Segment Start: DATA RECORDS
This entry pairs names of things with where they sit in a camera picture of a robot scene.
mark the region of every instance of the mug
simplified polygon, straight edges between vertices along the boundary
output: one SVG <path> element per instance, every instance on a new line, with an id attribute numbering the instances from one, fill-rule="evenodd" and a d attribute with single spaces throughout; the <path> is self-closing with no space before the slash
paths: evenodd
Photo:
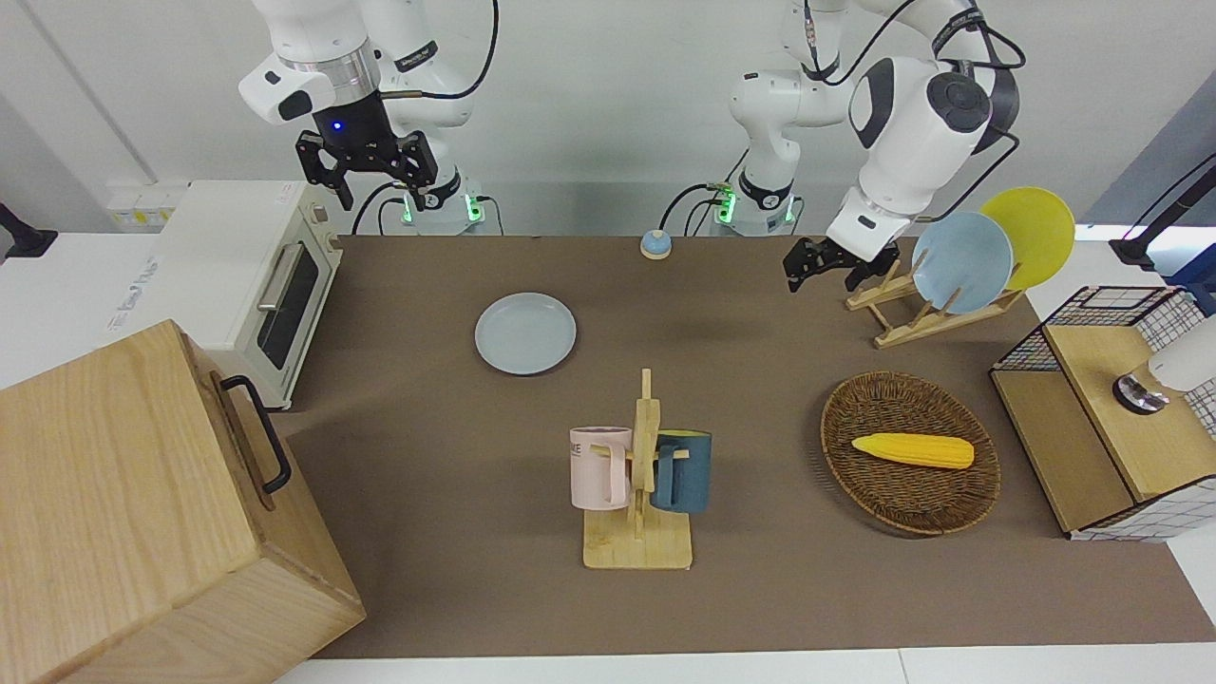
<path id="1" fill-rule="evenodd" d="M 651 505 L 671 512 L 702 512 L 709 506 L 710 434 L 699 430 L 660 430 Z M 675 458 L 687 449 L 688 458 Z"/>
<path id="2" fill-rule="evenodd" d="M 587 511 L 629 505 L 630 483 L 625 450 L 634 444 L 627 427 L 575 427 L 570 431 L 570 503 Z M 604 447 L 599 455 L 592 447 Z"/>

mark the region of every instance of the oven door
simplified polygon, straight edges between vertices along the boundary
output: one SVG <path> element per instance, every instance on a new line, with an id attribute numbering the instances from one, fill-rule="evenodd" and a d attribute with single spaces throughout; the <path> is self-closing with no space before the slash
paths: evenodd
<path id="1" fill-rule="evenodd" d="M 313 336 L 333 268 L 313 231 L 300 219 L 278 251 L 270 281 L 258 299 L 260 323 L 247 357 L 265 377 L 275 379 L 283 403 Z"/>

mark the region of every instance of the black cable
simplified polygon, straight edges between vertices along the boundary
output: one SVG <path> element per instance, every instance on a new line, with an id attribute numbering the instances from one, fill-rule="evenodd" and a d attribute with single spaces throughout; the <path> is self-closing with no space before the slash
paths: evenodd
<path id="1" fill-rule="evenodd" d="M 473 94 L 482 82 L 485 80 L 485 74 L 490 73 L 490 65 L 494 62 L 494 51 L 499 46 L 499 0 L 490 0 L 494 5 L 494 27 L 490 29 L 490 49 L 485 52 L 485 63 L 482 65 L 482 73 L 477 74 L 477 79 L 473 84 L 460 92 L 428 92 L 426 90 L 389 90 L 382 92 L 381 97 L 384 100 L 402 100 L 402 99 L 418 99 L 427 97 L 430 100 L 460 100 L 461 97 L 468 97 Z"/>
<path id="2" fill-rule="evenodd" d="M 861 65 L 861 61 L 869 52 L 869 49 L 874 46 L 874 43 L 878 41 L 878 38 L 883 34 L 883 32 L 886 30 L 886 27 L 891 26 L 891 23 L 895 21 L 895 17 L 897 17 L 900 15 L 900 12 L 902 12 L 906 9 L 908 9 L 908 6 L 912 5 L 917 0 L 905 0 L 903 2 L 901 2 L 900 6 L 896 7 L 895 11 L 893 11 L 890 13 L 890 16 L 886 17 L 885 21 L 883 21 L 882 26 L 878 27 L 878 30 L 876 30 L 874 34 L 869 37 L 869 40 L 866 43 L 866 46 L 861 49 L 861 54 L 857 55 L 857 58 L 852 62 L 852 66 L 849 67 L 849 71 L 846 71 L 845 74 L 843 77 L 840 77 L 840 79 L 838 79 L 838 80 L 823 79 L 823 85 L 828 85 L 828 86 L 840 85 L 841 83 L 849 80 L 849 77 L 851 77 L 854 74 L 854 72 L 857 71 L 857 67 Z M 803 0 L 803 10 L 804 10 L 804 15 L 805 16 L 810 16 L 810 11 L 811 11 L 810 0 Z M 1008 71 L 1013 71 L 1013 69 L 1020 69 L 1021 67 L 1026 66 L 1026 54 L 1023 52 L 1021 47 L 1018 46 L 1017 43 L 1014 43 L 1013 40 L 1009 40 L 1008 38 L 1004 37 L 1004 34 L 1002 34 L 1001 32 L 998 32 L 995 28 L 990 27 L 987 24 L 987 22 L 981 22 L 979 26 L 980 26 L 981 30 L 986 32 L 989 35 L 992 35 L 993 38 L 996 38 L 1001 43 L 1006 44 L 1010 50 L 1013 50 L 1014 55 L 1018 56 L 1018 61 L 1014 62 L 1014 63 L 1006 63 L 1006 62 L 972 62 L 973 67 L 989 67 L 989 68 L 992 68 L 992 69 L 1008 69 Z M 812 47 L 810 45 L 807 45 L 807 46 L 811 47 L 811 62 L 815 65 L 815 71 L 822 72 L 823 69 L 820 67 L 820 60 L 818 60 L 818 55 L 816 54 L 815 47 Z M 956 66 L 958 65 L 958 60 L 942 60 L 942 61 L 952 63 L 952 65 L 956 65 Z"/>
<path id="3" fill-rule="evenodd" d="M 1195 164 L 1195 168 L 1188 170 L 1186 173 L 1186 175 L 1183 175 L 1178 180 L 1173 181 L 1173 185 L 1171 185 L 1170 187 L 1166 187 L 1165 192 L 1162 192 L 1160 197 L 1158 197 L 1156 200 L 1154 200 L 1153 203 L 1149 204 L 1147 209 L 1144 209 L 1144 213 L 1141 214 L 1141 218 L 1136 219 L 1136 223 L 1133 223 L 1130 226 L 1127 226 L 1127 232 L 1124 234 L 1124 240 L 1127 240 L 1127 236 L 1131 235 L 1133 230 L 1136 230 L 1136 226 L 1139 225 L 1141 222 L 1143 222 L 1148 217 L 1149 212 L 1152 212 L 1153 209 L 1155 209 L 1156 206 L 1160 204 L 1162 200 L 1165 200 L 1166 197 L 1169 197 L 1170 192 L 1173 192 L 1175 187 L 1182 185 L 1182 181 L 1187 180 L 1192 175 L 1195 175 L 1197 170 L 1204 168 L 1207 164 L 1207 162 L 1210 162 L 1212 159 L 1216 159 L 1216 152 L 1212 152 L 1211 155 L 1207 155 L 1206 157 L 1204 157 L 1204 161 L 1201 161 L 1198 164 Z"/>
<path id="4" fill-rule="evenodd" d="M 985 170 L 984 173 L 981 173 L 980 176 L 975 179 L 975 183 L 973 183 L 972 186 L 968 187 L 967 191 L 963 192 L 958 197 L 958 200 L 955 200 L 955 203 L 951 204 L 948 209 L 946 209 L 945 212 L 942 212 L 940 215 L 936 215 L 936 217 L 917 217 L 916 223 L 935 223 L 935 222 L 939 222 L 939 220 L 948 217 L 955 209 L 958 208 L 959 204 L 963 203 L 964 200 L 967 200 L 967 197 L 970 196 L 970 194 L 976 187 L 980 186 L 981 183 L 984 183 L 985 179 L 987 179 L 987 176 L 992 172 L 996 170 L 997 167 L 1001 166 L 1001 162 L 1004 162 L 1006 159 L 1008 159 L 1009 155 L 1013 155 L 1013 152 L 1018 148 L 1018 146 L 1021 145 L 1021 139 L 1019 139 L 1017 135 L 1014 135 L 1014 134 L 1012 134 L 1009 131 L 1006 131 L 1006 130 L 1001 130 L 1000 128 L 996 128 L 996 127 L 992 127 L 992 130 L 997 131 L 998 134 L 1001 134 L 1004 138 L 1008 138 L 1013 142 L 1013 145 L 1010 145 L 1009 148 L 1004 151 L 1004 155 L 1001 155 L 1001 157 L 996 162 L 993 162 L 992 166 L 990 166 L 987 168 L 987 170 Z"/>
<path id="5" fill-rule="evenodd" d="M 900 16 L 900 12 L 907 10 L 908 5 L 916 1 L 917 0 L 903 0 L 903 2 L 900 2 L 900 6 L 895 7 L 895 11 L 893 11 L 890 16 L 888 16 L 883 21 L 882 26 L 878 27 L 878 30 L 876 30 L 874 34 L 869 37 L 869 41 L 867 41 L 866 46 L 861 49 L 861 54 L 857 55 L 857 58 L 852 62 L 852 66 L 849 67 L 849 71 L 846 71 L 845 74 L 840 77 L 839 80 L 832 82 L 828 79 L 823 79 L 823 85 L 840 85 L 841 83 L 849 80 L 849 77 L 852 75 L 852 72 L 857 71 L 857 67 L 861 66 L 861 61 L 866 58 L 866 55 L 869 52 L 869 49 L 873 47 L 874 43 L 878 41 L 878 37 L 880 37 L 883 32 L 886 30 L 886 27 L 891 26 L 891 23 L 895 21 L 895 17 Z M 815 68 L 816 69 L 820 68 L 818 60 L 815 60 Z"/>
<path id="6" fill-rule="evenodd" d="M 394 185 L 396 185 L 396 181 L 385 183 L 384 185 L 381 185 L 376 190 L 372 190 L 370 195 L 367 195 L 367 198 L 364 200 L 364 206 L 359 207 L 359 213 L 355 214 L 355 223 L 351 224 L 350 226 L 351 235 L 359 235 L 359 224 L 364 220 L 364 214 L 367 213 L 367 207 L 372 204 L 372 200 L 375 200 L 377 195 L 388 190 L 389 187 L 393 187 Z"/>
<path id="7" fill-rule="evenodd" d="M 499 219 L 499 235 L 506 235 L 507 231 L 505 228 L 502 228 L 502 207 L 499 206 L 499 201 L 495 200 L 494 197 L 490 197 L 489 195 L 478 195 L 477 201 L 490 202 L 491 204 L 494 204 L 494 215 Z"/>
<path id="8" fill-rule="evenodd" d="M 692 215 L 697 213 L 697 209 L 699 209 L 700 207 L 705 207 L 705 215 L 708 215 L 709 212 L 710 212 L 710 209 L 713 209 L 714 204 L 717 204 L 717 200 L 716 198 L 715 200 L 702 200 L 700 202 L 697 202 L 696 204 L 693 204 L 691 209 L 688 209 L 688 218 L 685 219 L 685 232 L 683 232 L 685 237 L 688 237 L 688 229 L 692 228 Z M 692 231 L 692 236 L 697 237 L 697 231 L 699 231 L 699 230 L 700 230 L 700 225 L 698 225 L 696 228 L 696 230 Z"/>
<path id="9" fill-rule="evenodd" d="M 381 229 L 381 235 L 384 235 L 384 207 L 389 204 L 404 204 L 404 203 L 405 200 L 402 200 L 401 197 L 389 197 L 388 200 L 381 202 L 381 208 L 376 209 L 376 224 Z"/>
<path id="10" fill-rule="evenodd" d="M 747 147 L 747 148 L 743 150 L 743 153 L 739 155 L 738 161 L 736 161 L 734 166 L 731 167 L 731 170 L 726 172 L 726 178 L 722 179 L 722 183 L 730 183 L 731 181 L 731 176 L 734 175 L 734 172 L 739 170 L 739 167 L 743 166 L 743 159 L 747 158 L 748 152 L 750 152 L 750 151 L 751 151 L 751 147 Z M 715 200 L 720 200 L 721 196 L 722 196 L 722 191 L 721 190 L 719 190 L 717 192 L 714 192 L 714 198 Z M 697 222 L 697 228 L 694 228 L 693 231 L 692 231 L 693 235 L 697 235 L 700 231 L 700 226 L 705 224 L 705 218 L 709 215 L 709 212 L 711 209 L 713 209 L 713 207 L 705 207 L 705 211 L 702 212 L 700 220 Z M 687 228 L 685 228 L 685 235 L 688 235 L 688 229 Z"/>
<path id="11" fill-rule="evenodd" d="M 659 230 L 663 230 L 663 226 L 668 225 L 668 217 L 671 215 L 671 209 L 676 208 L 676 204 L 680 203 L 680 200 L 683 200 L 685 197 L 692 195 L 698 190 L 713 190 L 713 187 L 708 183 L 698 183 L 697 185 L 689 185 L 688 187 L 681 190 L 680 194 L 676 195 L 676 198 L 672 200 L 670 204 L 668 204 L 668 209 L 663 212 L 663 219 L 659 222 Z"/>
<path id="12" fill-rule="evenodd" d="M 996 38 L 1001 43 L 1004 43 L 1006 46 L 1008 46 L 1010 50 L 1013 50 L 1013 54 L 1018 56 L 1018 61 L 1014 62 L 1014 63 L 1012 63 L 1012 65 L 1006 63 L 1006 62 L 997 62 L 997 63 L 991 63 L 991 62 L 972 62 L 973 67 L 991 67 L 993 69 L 1009 69 L 1009 71 L 1012 71 L 1012 69 L 1020 69 L 1021 67 L 1026 66 L 1026 54 L 1021 51 L 1021 47 L 1019 47 L 1017 43 L 1009 40 L 1008 38 L 1006 38 L 1003 33 L 1001 33 L 997 29 L 990 27 L 987 23 L 983 23 L 983 24 L 980 24 L 980 27 L 981 27 L 981 30 L 987 32 L 989 35 L 991 35 L 992 38 Z"/>
<path id="13" fill-rule="evenodd" d="M 794 228 L 789 229 L 790 235 L 798 232 L 798 223 L 803 220 L 803 212 L 806 211 L 806 200 L 803 197 L 794 197 L 794 202 L 801 202 L 801 206 L 798 207 L 798 215 L 794 217 Z"/>

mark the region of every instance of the wooden stand
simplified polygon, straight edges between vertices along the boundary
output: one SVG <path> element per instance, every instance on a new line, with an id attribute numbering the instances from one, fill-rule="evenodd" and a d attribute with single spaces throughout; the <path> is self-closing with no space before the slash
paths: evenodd
<path id="1" fill-rule="evenodd" d="M 651 369 L 642 369 L 642 398 L 634 413 L 632 499 L 614 511 L 582 511 L 582 565 L 596 570 L 688 570 L 692 531 L 688 514 L 649 503 L 659 439 L 659 400 L 651 397 Z M 687 458 L 687 452 L 675 458 Z"/>
<path id="2" fill-rule="evenodd" d="M 886 276 L 876 287 L 868 290 L 862 290 L 852 297 L 845 301 L 845 307 L 850 312 L 857 309 L 869 309 L 874 319 L 883 326 L 883 333 L 874 337 L 874 346 L 879 349 L 885 349 L 886 347 L 894 347 L 896 344 L 902 344 L 905 342 L 912 342 L 913 340 L 921 340 L 922 337 L 929 337 L 930 335 L 936 335 L 939 332 L 945 332 L 947 330 L 953 330 L 968 324 L 973 324 L 979 320 L 1001 315 L 1009 310 L 1009 308 L 1021 298 L 1025 293 L 1024 290 L 1006 290 L 996 298 L 991 304 L 984 307 L 978 312 L 972 312 L 969 314 L 951 314 L 947 313 L 951 304 L 958 299 L 963 293 L 963 288 L 959 287 L 950 296 L 946 304 L 941 309 L 935 308 L 931 303 L 925 302 L 917 315 L 908 323 L 899 326 L 894 326 L 883 315 L 883 312 L 878 310 L 878 304 L 883 302 L 894 302 L 896 299 L 902 299 L 905 297 L 911 297 L 917 295 L 916 282 L 912 276 L 916 274 L 921 264 L 924 263 L 924 258 L 929 254 L 928 251 L 921 253 L 921 257 L 912 264 L 912 270 L 906 275 L 895 276 L 895 271 L 900 268 L 900 262 L 896 259 L 891 264 L 891 269 L 886 271 Z M 1013 267 L 1013 273 L 1018 273 L 1018 265 Z"/>

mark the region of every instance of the yellow corn cob
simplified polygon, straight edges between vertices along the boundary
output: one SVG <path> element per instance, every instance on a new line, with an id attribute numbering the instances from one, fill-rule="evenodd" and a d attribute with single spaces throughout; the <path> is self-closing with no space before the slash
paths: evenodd
<path id="1" fill-rule="evenodd" d="M 908 465 L 959 470 L 975 462 L 975 447 L 958 437 L 878 432 L 857 437 L 852 445 L 872 456 Z"/>
Segment End: DATA RECORDS
PROBLEM DETAILS :: Scan the listing above and identify each line holding the string "mark"; copy every such line.

FINISHED EXERCISE ::
mark the region of every instance of the mug
mark the region of every instance of the oven door
mark the region of every instance of the black cable
mark the region of every instance of the wooden stand
mark the region of every instance of the yellow corn cob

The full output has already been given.